The efforts of the people to give their children a
merry Christmas in the popular sense, however, are
strong and sometimes pitiful.
It must not be forgotten that the
West is settled by Eastern people, and that no very
great difference exists between them save for the
advantages presented by life in the West for the higher
development of character. Western people are
usually brighter, quicker, more progressive and less
conservative, and more liberal than those from whom
they came. The survival of the fittest is the
rule out there and the qualities of character necessary
to that end are brought to the top by the strenuous
life necessitated by the hardships of the frontier.
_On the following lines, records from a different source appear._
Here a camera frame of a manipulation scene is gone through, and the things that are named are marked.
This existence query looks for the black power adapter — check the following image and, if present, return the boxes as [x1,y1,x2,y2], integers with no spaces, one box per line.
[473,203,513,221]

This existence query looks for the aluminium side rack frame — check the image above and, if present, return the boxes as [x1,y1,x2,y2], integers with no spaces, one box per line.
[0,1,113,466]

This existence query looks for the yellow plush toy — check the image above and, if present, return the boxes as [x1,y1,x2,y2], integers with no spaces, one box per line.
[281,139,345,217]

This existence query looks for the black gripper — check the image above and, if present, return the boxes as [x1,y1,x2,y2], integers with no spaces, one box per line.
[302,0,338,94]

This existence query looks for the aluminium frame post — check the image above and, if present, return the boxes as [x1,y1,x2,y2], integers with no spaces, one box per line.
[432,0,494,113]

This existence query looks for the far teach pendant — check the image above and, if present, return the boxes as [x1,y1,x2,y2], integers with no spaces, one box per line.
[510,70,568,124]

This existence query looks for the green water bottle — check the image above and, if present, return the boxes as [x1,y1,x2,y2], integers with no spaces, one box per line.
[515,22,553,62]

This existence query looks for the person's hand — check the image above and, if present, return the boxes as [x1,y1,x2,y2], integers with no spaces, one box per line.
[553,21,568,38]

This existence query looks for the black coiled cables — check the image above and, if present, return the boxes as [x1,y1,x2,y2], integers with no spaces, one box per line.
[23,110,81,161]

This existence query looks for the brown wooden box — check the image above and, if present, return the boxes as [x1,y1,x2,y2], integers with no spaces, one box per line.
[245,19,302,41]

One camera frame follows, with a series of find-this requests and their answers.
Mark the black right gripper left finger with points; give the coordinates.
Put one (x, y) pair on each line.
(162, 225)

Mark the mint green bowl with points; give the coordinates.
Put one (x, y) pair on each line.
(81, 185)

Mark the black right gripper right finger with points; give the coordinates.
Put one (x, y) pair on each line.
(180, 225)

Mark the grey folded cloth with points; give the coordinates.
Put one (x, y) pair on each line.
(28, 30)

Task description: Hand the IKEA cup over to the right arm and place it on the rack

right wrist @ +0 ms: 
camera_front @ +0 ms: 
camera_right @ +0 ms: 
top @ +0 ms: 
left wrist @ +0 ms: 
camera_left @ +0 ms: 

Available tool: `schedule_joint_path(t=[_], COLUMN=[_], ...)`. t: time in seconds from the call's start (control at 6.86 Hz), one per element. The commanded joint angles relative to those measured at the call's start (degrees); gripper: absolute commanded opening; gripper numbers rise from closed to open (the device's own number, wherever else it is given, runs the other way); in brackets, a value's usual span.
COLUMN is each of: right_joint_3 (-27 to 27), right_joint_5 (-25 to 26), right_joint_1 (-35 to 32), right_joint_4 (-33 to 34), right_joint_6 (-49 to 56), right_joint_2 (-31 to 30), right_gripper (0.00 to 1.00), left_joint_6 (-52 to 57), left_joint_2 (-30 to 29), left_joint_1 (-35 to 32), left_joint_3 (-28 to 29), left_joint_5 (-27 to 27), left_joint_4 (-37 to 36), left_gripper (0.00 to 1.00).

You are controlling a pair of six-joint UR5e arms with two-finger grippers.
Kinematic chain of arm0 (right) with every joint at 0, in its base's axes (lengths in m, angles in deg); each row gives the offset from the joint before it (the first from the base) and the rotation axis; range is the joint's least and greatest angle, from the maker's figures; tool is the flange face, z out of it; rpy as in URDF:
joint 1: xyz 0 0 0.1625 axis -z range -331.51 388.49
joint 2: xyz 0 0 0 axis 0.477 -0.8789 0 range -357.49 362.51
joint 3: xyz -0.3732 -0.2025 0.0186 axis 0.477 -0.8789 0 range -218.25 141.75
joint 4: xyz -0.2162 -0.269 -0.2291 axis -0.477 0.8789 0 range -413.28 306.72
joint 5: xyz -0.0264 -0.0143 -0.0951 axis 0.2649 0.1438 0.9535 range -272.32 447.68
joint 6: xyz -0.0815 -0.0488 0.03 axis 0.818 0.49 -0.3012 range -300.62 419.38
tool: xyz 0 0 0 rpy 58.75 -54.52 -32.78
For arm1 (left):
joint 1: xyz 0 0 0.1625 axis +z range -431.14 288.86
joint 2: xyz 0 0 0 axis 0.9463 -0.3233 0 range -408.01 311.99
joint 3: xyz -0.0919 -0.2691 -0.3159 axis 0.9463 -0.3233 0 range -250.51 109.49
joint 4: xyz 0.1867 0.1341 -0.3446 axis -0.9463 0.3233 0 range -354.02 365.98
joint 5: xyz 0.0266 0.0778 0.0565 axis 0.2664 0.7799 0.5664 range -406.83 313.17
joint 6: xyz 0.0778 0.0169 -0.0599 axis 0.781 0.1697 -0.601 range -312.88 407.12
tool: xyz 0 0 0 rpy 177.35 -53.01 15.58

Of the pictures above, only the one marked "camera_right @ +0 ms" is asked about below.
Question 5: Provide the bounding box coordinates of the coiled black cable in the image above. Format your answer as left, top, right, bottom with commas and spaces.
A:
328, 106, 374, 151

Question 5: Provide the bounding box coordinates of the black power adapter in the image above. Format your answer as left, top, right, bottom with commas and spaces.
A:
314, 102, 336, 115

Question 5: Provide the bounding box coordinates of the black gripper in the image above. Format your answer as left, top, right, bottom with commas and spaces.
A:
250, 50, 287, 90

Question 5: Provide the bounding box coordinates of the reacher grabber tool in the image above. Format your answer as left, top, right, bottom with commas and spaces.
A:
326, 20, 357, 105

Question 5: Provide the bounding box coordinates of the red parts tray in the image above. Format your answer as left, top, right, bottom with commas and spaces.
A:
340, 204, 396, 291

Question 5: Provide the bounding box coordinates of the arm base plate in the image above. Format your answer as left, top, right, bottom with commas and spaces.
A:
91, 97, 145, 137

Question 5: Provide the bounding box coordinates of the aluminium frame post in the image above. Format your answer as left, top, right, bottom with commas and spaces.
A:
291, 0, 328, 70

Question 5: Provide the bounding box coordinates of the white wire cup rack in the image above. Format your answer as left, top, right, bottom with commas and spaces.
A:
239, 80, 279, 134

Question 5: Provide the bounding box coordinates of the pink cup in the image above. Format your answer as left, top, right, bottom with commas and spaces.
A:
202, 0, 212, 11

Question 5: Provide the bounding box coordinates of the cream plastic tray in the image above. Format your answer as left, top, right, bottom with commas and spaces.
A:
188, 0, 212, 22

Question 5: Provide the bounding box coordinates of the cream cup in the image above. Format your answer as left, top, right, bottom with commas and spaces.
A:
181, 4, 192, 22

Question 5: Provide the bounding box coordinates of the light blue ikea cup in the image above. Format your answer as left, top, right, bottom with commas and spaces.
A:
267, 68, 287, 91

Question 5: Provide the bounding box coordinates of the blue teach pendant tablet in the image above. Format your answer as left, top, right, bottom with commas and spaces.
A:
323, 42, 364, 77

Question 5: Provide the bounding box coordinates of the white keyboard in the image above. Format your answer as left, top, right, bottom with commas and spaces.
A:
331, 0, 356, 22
If the people are not any better than they were, it
is because they are still clinging to the obsolete
ideas of the East.
The Eastern point of view always reminds
me of the reply of the bishop to the layman who was
deploring the poor quality of the clergy. “Yes,”
said the bishop, “some of them are poor; but
consider the stock from which they come. You
see, we have nothing but laymen out of which to make
them.”
The East never understands the West-the
real West that is, which lies beyond the Mississippi,
the Missouri, and the Rocky Mountains. They know
nothing of its ideas, its capacities, its possibilities,
its educational facilities, its culture, its real
power, in the East. And they do not wish to learn,
apparently. The Easterners fatuously think, like
Job, that they are the people, and wisdom will die
with them. Some years since an article in the
“Forum” on the theme, “Kansas more
civilized than New York” conclusively proved
the proposition to the satisfaction of the present
writer at least.
Yet I know numberless dwellers in
Gotham whose shibboleth is “nothing outside
of New York City but scenery,” and they are a
little dubious about admitting that. When one
describes the Grand Canyon or the Royal Gorge they
point to Nassau or Wall Street, and the Woolworth tower
challenges Pike’s Peak!
I sat at a dinner table one day when
the salted almonds were handed me with the remark:
“I suppose you never saw anything like these
out West. Try some.” And my wife has
been quite gravely asked if we feared any raids by
the Indians and if they troubled us by their marauding
in Kansas. I have found it necessary to inform
the curious that we did not live in tepees or wigwams
when in Nebraska or Colorado.
Shortly after I came East to live
I was talking with a man and a very stupid man at
that, who informed me that he graduated from Harvard;
to which surprising statement he added the startling
information, for the benefit of my presumably untutored
occidental mind, that it was a college near Boston!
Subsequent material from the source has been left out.